Problem to solve: Copy out each line below exactly as written.

Recorded information:
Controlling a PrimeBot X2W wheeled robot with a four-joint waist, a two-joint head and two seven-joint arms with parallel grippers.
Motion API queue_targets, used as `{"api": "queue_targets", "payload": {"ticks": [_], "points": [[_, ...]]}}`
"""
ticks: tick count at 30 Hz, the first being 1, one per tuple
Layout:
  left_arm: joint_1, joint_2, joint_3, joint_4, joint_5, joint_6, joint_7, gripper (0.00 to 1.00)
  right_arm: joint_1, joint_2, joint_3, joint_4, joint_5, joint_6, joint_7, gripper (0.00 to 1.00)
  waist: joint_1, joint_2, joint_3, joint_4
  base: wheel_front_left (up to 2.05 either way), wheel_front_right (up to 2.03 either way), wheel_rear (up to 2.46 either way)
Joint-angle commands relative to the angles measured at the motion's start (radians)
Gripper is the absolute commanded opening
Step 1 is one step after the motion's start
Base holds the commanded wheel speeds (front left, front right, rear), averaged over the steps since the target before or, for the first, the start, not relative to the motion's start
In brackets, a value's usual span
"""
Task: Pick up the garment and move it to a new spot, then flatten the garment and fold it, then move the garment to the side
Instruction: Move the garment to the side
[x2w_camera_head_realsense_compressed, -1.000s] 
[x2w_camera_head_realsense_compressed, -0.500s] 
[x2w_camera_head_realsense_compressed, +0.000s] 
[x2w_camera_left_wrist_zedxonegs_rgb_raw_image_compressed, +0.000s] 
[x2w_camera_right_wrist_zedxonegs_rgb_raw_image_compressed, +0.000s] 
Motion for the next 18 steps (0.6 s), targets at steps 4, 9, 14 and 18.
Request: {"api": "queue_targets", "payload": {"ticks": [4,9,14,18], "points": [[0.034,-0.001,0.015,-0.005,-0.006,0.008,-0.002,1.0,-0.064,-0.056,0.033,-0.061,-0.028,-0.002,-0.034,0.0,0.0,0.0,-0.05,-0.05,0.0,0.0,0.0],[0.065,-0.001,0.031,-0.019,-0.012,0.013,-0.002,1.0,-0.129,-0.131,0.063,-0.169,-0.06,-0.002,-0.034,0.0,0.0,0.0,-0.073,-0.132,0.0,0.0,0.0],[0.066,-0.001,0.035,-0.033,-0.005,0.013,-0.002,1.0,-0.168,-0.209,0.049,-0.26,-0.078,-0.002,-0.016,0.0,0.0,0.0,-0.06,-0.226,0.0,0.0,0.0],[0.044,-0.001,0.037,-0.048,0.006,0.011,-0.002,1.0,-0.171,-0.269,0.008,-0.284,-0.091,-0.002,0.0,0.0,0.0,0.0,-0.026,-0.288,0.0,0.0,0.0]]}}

Answer box:
Controlling a PrimeBot X2W wheeled robot with a four-joint waist, a two-joint head and two seven-joint arms with parallel grippers.
Motion API queue_targets, used as `{"api": "queue_targets", "payload": {"ticks": [_], "points": [[_, ...]]}}`
"""
ticks: tick count at 30 Hz, the first being 1, one per tuple
Layout:
  left_arm: joint_1, joint_2, joint_3, joint_4, joint_5, joint_6, joint_7, gripper (0.00 to 1.00)
  right_arm: joint_1, joint_2, joint_3, joint_4, joint_5, joint_6, joint_7, gripper (0.00 to 1.00)
  waist: joint_1, joint_2, joint_3, joint_4
  base: wheel_front_left (up to 2.05 either way), wheel_front_right (up to 2.03 either way), wheel_rear (up to 2.46 either way)
Joint-angle commands relative to the angles measured at the motion's start (radians)
Gripper is the absolute commanded opening
Step 1 is one step after the motion's start
Base holds the commanded wheel speeds (front left, front right, rear), averaged over the steps since the target before or, for the first, the start, not relative to the motion's start
In brackets, a value's usual span
"""
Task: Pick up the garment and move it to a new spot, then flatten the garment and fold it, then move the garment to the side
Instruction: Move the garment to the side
[x2w_camera_head_realsense_compressed, -1.000s] 
[x2w_camera_head_realsense_compressed, -0.500s] 
[x2w_camera_head_realsense_compressed, +0.000s] 
[x2w_camera_left_wrist_zedxonegs_rgb_raw_image_compressed, +0.000s] 
[x2w_camera_right_wrist_zedxonegs_rgb_raw_image_compressed, +0.000s] 
Motion for the next 18 steps (0.6 s), targets at steps 4, 9, 14 and 18.
Request: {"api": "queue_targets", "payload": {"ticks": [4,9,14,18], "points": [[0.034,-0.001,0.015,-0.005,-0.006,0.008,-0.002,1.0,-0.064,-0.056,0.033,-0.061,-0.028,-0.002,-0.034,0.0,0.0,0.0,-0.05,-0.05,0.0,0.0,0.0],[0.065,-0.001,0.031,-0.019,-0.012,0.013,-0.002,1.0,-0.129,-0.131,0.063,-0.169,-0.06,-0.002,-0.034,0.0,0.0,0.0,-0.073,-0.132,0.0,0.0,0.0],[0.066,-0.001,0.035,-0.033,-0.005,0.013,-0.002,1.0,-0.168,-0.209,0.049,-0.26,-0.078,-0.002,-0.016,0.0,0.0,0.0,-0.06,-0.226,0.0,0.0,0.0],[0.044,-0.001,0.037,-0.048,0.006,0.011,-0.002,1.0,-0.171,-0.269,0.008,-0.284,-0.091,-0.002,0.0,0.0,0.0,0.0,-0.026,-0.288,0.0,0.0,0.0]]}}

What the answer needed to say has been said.